04.01.2002 : Extraits du discours du Président de la République lors de la présentation des voeux du Corps diplomatique (Palais de l'Elysée)

L'Europe a tiré les enseignements des événements du 11 septembre mais des progrès restent à accomplir.

Notre identité commune s'est affirmée, symbolisée par ce moment de recueillement observé d'un bout à l'autre du continent le 14 septembre à midi. Une identité qui se nourrit de nos valeurs communes : la paix, la démocratie, l'attachement à la dignité de l'homme. Une identité que conforte, désormais, l'utilisation d'une même monnaie. Car c'est pour l'Union un moment historique. Avec l'euro, l'économie européenne dispose d'une monnaie stable et solide. Nous créons une zone de stabilité monétaire de plus de 300 millions d'habitants qui vient renforcer le système monétaire mondial. Mais avec l'euro, ce n'est pas seulement l'Europe économique que nous bâtissons, c'est aussi l'Europe de nos citoyens, désormais réunis par un bien commun : leur monnaie, qu'ils ont dès le premier jour adoptée avec confiance et empressement.
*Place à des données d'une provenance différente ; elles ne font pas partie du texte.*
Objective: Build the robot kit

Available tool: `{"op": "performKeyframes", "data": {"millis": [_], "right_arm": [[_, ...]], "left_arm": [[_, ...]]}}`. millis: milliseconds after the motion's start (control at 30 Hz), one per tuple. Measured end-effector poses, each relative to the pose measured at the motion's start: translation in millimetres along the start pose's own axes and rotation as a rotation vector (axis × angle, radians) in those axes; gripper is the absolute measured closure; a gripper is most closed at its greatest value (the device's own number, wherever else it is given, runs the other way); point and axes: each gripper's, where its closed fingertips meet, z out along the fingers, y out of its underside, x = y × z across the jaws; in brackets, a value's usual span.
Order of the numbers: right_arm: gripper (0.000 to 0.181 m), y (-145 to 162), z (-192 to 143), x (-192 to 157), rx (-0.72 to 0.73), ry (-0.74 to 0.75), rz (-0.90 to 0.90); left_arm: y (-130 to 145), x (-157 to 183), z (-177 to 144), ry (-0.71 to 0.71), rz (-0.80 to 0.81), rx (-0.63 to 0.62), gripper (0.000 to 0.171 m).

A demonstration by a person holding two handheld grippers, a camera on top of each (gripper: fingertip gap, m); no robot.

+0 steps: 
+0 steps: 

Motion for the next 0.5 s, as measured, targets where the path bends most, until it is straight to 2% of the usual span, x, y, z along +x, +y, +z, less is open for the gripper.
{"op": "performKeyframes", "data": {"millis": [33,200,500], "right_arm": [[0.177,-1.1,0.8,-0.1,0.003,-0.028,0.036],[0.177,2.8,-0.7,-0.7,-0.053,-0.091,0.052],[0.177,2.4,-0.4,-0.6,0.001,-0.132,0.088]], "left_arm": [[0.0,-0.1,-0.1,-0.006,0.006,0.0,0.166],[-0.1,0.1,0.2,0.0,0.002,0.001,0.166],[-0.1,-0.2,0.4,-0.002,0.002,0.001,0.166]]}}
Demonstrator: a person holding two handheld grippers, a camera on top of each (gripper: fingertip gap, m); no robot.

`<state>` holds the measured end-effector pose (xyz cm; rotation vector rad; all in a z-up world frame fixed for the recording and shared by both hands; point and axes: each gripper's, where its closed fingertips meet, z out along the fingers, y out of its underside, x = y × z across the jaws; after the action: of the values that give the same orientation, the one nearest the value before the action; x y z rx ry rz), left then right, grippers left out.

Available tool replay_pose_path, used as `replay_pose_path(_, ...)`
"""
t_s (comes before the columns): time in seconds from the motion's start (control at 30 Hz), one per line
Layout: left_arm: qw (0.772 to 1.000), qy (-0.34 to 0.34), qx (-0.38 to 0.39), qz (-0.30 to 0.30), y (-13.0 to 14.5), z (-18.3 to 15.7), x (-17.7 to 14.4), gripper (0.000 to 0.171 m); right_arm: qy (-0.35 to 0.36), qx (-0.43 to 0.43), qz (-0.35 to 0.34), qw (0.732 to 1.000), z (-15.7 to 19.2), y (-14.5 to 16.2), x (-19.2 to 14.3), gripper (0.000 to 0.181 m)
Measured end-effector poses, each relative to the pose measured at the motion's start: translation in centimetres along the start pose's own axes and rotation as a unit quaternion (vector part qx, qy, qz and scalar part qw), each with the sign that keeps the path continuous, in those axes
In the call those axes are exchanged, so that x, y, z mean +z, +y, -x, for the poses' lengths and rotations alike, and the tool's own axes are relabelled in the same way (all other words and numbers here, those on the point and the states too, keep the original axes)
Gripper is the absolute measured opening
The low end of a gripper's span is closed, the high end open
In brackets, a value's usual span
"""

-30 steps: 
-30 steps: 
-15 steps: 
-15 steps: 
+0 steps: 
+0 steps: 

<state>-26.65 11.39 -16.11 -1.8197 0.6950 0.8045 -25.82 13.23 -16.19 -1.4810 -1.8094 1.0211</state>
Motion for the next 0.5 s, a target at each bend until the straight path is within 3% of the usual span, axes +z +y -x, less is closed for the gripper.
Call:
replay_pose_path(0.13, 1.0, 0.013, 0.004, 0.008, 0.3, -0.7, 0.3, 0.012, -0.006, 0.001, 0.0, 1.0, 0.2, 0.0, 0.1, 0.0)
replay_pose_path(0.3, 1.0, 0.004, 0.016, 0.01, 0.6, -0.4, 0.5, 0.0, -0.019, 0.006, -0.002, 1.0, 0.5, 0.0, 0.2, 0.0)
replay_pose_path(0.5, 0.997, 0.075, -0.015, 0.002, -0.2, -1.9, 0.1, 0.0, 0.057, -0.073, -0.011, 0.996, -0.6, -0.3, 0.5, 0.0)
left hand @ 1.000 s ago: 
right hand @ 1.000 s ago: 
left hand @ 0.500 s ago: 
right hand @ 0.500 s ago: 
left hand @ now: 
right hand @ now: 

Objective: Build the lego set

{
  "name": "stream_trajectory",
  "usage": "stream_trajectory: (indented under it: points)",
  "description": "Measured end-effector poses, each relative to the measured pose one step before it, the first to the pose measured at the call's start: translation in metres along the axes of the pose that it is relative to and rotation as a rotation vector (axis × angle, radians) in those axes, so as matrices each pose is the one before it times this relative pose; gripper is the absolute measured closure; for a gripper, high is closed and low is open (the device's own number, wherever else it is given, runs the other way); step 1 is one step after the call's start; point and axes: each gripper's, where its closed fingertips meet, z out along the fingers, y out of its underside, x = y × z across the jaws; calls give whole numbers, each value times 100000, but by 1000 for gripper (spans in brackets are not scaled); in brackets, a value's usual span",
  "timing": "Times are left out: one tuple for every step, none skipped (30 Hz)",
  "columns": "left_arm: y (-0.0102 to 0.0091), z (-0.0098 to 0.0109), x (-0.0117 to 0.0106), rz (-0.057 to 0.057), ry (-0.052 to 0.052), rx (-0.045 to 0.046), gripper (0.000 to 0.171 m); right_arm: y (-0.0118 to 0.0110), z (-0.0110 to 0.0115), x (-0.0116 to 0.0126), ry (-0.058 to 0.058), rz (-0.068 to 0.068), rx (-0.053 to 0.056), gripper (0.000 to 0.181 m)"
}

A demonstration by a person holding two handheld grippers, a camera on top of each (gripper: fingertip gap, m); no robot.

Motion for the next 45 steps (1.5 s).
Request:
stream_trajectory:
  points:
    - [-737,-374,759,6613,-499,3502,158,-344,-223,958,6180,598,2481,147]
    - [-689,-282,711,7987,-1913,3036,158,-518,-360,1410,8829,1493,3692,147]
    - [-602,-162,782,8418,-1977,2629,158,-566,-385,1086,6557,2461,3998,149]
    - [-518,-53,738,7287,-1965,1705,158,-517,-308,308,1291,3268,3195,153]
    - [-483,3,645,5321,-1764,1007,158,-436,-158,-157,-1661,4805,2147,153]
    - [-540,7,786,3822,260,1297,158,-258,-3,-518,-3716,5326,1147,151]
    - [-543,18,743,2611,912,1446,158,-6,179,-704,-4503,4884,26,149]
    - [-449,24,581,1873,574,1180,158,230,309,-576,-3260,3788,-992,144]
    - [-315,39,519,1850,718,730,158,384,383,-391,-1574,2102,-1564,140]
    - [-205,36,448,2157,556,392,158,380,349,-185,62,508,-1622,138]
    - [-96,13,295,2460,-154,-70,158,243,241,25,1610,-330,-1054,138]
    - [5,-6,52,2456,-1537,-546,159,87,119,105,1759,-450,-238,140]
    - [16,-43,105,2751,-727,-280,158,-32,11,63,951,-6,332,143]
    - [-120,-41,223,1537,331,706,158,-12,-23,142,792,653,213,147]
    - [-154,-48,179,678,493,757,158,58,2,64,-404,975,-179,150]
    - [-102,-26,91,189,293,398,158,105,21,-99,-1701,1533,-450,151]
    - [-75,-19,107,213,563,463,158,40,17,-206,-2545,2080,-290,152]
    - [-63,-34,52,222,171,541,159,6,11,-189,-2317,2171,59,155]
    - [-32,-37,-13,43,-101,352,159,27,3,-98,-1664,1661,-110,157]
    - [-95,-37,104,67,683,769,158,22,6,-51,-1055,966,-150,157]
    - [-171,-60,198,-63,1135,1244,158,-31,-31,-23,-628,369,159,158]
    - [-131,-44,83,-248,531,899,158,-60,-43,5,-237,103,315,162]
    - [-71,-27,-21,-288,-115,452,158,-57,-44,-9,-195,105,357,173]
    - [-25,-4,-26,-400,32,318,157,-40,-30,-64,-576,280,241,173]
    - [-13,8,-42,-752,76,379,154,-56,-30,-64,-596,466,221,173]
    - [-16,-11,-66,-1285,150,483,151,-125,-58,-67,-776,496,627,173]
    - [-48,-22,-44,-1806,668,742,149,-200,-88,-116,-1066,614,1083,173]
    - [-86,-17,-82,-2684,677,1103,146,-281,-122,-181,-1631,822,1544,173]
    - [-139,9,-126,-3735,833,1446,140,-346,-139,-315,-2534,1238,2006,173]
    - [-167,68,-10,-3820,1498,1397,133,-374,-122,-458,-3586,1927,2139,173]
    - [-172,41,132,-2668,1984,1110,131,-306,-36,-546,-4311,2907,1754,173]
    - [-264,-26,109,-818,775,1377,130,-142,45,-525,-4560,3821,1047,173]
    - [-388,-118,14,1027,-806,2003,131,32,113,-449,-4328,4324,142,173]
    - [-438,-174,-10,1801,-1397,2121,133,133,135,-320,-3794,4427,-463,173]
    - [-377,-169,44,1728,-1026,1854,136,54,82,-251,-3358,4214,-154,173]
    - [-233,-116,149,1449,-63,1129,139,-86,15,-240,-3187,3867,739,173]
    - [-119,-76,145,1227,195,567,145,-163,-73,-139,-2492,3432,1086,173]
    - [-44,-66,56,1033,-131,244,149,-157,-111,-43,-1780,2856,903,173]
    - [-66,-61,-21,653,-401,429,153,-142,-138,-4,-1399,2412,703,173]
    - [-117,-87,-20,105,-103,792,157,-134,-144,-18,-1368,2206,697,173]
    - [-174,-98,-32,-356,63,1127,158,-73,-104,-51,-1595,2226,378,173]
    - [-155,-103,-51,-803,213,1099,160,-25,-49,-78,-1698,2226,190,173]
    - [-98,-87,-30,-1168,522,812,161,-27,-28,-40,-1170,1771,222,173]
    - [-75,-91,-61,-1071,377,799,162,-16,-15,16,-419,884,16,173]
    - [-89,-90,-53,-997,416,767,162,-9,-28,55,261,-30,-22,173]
L'Union s'est aussi mobilisée avec rapidité pour répondre au besoin de sécurité exprimé par ses citoyens. L'adoption d'un mandat d'arrêt européen constitue un progrès du droit dont on ne mesure pas encore toute la portée. Il reflète la confiance que nous accordons mutuellement à nos démocraties et à nos systèmes judiciaires. L'Union est le bon niveau pour protéger les citoyens contre le terrorisme et le crime organisé. Aujourd'hui plus encore, l'Europe est tout à la fois une évidence, une nécessité et une urgence.

Mais l'Europe doit encore progresser pour être en mesure d'agir de façon collective dans la gestion d'une crise comme celle de l'Afghanistan, notamment sur le plan militaire. Nous avons mis en place les instruments d'une diplomatie et d'une défense. Mais il ne suffit pas de déclarer l'Union "opérationnelle". Il faut maintenant qu'elle agisse concrètement sur le terrain, car c'est en assurant effectivement les responsabilités que nous lui avons assignées que l'Europe tiendra toute sa place dans le monde.

Dans les Balkans, l'Union européenne a, depuis plus de dix ans, joué un rôle majeur pour la stabilité et la victoire de la démocratie. Les soldats européens ont été au premier rang. Mais l'Union doit faire plus. Elle a, en tant que telle, la vocation et les moyens d'assumer un rôle opérationnel dans cette région. Je ne doute pas qu'elle en aura la volonté et la France fera des propositions à cette fin.

Et au-delà, nous devons faire en sorte que l'Europe ait une véritable diplomatie active, cohérente, inventive. Ce sera l'un des principaux objectifs du chantier de refondation de l'Union européenne qui va nous mobiliser pendant les deux prochaines années. Ses autres enjeux sont d'une importance égale : comment combler le fossé entre le citoyen européen et ses institutions ? Comment concilier représentation et efficacité ? Comment répondre au besoin de leadership, dans une Union à plus de vingt-cinq États ?

Telles sont les principales questions que la Convention sur l'avenir de l'Europe doit traiter. La présence à sa tête du Président Valéry GISCARD d'ESTAING, dont chacun connaît l'engagement européen, est un atout pour préparer cette grande négociation que la France aborde avec ambition.

L'Europe a beaucoup à apporter : parce qu'elle s'est construite sur les ruines de la guerre, elle offre un message de réconciliation ; parce qu'elle a su combiner marché unique et solidarité, elle propose un modèle de société équilibrée ; et parce qu'elle s'est bâtie dans le respect de ses nations, elle représente un exemple réussi de dialogue des cultures.